**What you should do**
Every line of the data that includes "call" should be copied out.

**Provided information**
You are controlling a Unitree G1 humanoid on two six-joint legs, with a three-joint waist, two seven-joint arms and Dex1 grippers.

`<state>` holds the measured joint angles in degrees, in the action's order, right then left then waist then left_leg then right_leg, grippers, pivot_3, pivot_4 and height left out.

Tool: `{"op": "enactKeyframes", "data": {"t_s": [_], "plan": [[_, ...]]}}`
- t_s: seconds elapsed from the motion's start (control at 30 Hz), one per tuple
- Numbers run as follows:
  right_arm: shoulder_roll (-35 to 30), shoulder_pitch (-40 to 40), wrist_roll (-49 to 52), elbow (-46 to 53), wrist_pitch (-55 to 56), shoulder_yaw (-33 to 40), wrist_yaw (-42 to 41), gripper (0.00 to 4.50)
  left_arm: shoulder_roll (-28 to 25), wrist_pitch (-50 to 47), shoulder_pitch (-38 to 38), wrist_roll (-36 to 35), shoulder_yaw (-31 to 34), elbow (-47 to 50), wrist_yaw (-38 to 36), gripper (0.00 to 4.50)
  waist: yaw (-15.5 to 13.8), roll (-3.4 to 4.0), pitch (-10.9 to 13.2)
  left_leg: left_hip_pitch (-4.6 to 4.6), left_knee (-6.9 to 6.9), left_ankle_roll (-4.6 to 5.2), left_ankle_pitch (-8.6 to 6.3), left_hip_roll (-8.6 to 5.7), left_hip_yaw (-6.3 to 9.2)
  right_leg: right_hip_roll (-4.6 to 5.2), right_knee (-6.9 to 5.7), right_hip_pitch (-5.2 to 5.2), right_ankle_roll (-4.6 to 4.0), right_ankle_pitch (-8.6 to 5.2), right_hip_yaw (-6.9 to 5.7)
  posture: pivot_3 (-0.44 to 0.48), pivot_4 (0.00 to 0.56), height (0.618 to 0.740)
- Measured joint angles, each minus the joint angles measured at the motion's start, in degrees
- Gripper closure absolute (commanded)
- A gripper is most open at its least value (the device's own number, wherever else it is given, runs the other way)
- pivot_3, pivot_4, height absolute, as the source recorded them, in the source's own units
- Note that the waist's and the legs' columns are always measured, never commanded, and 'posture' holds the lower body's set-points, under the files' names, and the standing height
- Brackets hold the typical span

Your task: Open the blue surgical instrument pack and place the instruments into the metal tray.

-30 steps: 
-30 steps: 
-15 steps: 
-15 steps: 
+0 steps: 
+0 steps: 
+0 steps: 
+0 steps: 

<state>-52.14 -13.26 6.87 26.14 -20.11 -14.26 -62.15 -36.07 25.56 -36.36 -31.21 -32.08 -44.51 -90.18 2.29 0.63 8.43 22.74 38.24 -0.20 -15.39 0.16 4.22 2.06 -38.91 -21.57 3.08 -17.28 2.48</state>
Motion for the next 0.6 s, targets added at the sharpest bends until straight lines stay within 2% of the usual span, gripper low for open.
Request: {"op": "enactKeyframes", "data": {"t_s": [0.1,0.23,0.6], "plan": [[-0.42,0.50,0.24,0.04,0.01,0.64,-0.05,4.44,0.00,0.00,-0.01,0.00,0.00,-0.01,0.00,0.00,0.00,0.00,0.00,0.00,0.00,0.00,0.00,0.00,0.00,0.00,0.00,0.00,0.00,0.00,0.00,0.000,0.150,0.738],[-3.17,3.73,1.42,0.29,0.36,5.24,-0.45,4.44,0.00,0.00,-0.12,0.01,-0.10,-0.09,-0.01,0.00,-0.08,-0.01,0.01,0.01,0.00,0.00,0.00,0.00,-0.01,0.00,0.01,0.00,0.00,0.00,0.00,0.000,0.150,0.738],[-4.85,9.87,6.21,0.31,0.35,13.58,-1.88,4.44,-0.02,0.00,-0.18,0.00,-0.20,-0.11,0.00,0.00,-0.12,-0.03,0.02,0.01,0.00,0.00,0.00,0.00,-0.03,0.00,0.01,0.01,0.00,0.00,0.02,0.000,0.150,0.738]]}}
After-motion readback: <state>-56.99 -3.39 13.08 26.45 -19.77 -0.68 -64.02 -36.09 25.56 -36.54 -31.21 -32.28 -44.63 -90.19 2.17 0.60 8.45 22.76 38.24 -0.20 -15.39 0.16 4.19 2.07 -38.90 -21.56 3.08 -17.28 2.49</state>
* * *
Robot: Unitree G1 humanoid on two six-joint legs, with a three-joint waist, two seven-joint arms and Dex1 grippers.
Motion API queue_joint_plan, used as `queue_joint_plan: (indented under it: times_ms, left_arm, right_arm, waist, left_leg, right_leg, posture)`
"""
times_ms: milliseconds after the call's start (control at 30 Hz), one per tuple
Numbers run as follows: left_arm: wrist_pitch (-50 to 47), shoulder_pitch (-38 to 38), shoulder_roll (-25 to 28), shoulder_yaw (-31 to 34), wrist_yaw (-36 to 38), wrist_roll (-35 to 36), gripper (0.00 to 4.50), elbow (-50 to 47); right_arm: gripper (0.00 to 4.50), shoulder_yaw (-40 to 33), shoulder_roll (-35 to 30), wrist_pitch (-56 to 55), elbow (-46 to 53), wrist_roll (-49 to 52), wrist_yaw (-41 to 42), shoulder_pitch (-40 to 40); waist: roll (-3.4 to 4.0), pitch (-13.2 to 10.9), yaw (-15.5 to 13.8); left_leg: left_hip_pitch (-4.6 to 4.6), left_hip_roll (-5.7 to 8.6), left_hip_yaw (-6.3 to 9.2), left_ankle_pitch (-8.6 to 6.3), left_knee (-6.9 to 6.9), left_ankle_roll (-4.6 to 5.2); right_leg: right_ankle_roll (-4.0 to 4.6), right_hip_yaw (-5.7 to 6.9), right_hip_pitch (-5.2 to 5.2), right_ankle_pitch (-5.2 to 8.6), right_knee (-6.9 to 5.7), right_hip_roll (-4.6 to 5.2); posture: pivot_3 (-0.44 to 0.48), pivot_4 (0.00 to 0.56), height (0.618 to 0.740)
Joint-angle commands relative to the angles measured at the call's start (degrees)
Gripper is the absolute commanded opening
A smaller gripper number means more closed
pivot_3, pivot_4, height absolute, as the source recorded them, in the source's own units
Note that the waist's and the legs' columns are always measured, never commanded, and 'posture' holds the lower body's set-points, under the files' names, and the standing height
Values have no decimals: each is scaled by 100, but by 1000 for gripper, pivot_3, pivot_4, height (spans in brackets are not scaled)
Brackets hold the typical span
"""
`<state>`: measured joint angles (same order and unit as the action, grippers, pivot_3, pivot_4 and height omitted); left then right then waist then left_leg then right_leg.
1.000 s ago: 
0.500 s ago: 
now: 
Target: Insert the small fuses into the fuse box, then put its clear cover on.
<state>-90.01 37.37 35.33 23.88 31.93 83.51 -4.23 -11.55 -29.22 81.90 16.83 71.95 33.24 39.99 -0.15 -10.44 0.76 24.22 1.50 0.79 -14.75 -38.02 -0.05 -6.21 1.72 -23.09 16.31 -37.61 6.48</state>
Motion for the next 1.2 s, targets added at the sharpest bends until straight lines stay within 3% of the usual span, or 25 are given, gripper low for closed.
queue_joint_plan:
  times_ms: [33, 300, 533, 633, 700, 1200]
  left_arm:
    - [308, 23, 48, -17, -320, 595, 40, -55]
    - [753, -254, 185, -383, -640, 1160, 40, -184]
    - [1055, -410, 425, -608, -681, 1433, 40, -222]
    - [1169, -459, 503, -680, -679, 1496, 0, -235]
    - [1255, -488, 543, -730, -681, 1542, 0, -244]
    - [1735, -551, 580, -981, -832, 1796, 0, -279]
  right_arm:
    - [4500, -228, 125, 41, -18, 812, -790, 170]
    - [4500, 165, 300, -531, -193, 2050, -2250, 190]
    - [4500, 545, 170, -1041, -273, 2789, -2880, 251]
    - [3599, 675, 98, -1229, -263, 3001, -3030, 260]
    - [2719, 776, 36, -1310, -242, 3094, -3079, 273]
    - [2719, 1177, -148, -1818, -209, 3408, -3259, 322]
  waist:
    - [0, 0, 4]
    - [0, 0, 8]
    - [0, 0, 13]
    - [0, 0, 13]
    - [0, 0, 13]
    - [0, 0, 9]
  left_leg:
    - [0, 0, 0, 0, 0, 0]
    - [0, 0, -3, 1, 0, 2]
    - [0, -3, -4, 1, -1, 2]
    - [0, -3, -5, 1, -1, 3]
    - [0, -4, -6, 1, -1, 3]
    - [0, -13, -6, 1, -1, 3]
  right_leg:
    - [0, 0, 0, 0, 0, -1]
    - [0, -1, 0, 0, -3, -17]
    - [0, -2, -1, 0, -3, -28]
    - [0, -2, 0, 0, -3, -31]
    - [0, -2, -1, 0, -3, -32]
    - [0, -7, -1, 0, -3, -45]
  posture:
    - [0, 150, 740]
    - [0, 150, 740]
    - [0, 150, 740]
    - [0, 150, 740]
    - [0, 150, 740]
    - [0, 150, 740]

**Response to this task**
times_ms: milliseconds after the call's start (control at 30 Hz), one per tuple
Joint-angle commands relative to the angles measured at the call's start (degrees)

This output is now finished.